[Opening INFORMATION GIVEN section]

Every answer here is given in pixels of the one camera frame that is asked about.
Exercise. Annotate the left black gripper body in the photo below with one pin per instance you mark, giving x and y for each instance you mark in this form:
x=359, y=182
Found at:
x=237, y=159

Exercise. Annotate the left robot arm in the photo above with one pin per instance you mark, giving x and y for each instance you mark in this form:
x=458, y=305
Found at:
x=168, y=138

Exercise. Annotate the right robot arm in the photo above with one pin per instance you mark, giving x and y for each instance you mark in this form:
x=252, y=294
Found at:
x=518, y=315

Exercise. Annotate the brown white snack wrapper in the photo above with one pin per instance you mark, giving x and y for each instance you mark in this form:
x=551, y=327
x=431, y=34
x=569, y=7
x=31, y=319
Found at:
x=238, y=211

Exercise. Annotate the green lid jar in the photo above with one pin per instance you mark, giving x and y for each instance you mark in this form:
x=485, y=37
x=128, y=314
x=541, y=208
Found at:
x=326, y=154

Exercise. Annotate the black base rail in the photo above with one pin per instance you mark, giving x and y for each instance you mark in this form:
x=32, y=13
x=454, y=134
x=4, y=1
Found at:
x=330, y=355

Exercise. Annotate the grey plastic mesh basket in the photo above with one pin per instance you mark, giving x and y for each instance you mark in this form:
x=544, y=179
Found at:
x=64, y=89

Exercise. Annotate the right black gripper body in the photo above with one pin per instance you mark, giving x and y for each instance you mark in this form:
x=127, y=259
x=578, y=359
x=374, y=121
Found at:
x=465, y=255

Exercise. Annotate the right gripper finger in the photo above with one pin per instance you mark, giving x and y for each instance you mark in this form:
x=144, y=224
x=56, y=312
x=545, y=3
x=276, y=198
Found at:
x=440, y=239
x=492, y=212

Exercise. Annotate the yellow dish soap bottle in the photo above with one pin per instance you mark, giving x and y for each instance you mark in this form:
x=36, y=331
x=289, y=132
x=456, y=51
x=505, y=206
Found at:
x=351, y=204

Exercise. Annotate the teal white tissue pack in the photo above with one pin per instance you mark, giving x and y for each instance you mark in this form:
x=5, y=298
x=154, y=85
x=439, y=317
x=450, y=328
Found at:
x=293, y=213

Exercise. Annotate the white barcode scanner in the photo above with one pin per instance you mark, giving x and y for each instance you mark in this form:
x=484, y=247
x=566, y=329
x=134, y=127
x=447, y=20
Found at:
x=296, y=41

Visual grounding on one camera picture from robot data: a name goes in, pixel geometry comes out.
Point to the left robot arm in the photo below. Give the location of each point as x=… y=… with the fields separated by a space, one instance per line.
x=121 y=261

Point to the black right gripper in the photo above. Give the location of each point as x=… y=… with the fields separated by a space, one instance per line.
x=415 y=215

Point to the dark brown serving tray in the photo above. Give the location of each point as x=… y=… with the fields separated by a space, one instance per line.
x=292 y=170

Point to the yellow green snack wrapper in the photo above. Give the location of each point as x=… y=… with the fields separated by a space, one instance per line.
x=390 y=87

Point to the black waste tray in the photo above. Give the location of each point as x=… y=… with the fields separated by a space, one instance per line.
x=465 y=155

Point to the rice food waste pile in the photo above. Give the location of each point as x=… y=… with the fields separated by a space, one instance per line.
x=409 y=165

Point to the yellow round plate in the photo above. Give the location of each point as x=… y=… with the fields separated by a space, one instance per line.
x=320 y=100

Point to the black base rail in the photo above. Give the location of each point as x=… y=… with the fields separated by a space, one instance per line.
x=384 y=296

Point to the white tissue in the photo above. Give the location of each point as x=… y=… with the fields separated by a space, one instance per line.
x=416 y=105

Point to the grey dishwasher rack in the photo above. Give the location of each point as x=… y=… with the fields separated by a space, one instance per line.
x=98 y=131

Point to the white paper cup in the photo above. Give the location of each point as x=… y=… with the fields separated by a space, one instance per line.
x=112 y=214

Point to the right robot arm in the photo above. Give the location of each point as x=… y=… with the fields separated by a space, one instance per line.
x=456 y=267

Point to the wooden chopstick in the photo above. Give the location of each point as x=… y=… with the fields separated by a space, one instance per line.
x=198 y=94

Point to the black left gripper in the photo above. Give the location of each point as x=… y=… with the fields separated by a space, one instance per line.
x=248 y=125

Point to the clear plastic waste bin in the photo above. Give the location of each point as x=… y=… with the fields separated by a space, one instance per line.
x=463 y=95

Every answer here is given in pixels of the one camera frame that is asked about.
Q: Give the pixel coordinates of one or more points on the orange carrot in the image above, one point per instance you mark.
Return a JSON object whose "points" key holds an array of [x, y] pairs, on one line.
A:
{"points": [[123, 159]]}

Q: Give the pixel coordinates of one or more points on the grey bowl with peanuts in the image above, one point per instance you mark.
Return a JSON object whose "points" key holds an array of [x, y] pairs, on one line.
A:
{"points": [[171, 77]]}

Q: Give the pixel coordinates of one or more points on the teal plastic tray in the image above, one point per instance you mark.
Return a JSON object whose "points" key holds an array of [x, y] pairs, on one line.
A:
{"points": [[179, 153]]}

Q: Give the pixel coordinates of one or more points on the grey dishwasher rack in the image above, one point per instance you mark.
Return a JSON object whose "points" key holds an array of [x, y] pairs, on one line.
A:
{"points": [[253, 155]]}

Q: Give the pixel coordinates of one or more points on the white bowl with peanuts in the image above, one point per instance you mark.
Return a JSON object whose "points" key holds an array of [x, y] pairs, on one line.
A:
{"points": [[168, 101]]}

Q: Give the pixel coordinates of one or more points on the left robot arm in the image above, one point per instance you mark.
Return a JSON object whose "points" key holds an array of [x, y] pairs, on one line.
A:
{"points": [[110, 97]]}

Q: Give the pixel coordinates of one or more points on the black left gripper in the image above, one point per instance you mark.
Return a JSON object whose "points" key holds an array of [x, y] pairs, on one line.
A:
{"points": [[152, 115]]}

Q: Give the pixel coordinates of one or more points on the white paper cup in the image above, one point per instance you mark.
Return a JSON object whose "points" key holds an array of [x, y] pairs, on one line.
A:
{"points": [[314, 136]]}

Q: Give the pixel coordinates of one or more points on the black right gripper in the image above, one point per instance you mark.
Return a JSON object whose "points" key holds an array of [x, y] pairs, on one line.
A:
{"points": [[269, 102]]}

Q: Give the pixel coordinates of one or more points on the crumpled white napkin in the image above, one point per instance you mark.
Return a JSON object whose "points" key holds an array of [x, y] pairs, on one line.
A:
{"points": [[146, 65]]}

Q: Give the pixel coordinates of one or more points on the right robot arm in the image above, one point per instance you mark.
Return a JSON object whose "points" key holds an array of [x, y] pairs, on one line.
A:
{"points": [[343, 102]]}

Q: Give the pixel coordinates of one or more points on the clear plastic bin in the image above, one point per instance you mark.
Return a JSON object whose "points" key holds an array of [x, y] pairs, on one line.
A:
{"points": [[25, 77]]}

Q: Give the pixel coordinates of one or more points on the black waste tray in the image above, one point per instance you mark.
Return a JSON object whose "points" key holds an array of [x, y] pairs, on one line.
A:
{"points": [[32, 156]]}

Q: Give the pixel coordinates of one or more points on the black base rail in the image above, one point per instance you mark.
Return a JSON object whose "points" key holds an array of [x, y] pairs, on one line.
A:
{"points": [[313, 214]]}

[Closing INFORMATION GIVEN section]

# [EXERCISE]
Please retype the top of the data exactly, down to and including the line that holds "x=359, y=182", and nothing further.

# [RESPONSE FOR THIS EXERCISE]
Every answer here is given in pixels of the one camera frame that is asked about.
Exercise. Annotate the left black gripper body in the photo below with one pin per instance you mark, giving x and y for each instance you mark in this form:
x=359, y=182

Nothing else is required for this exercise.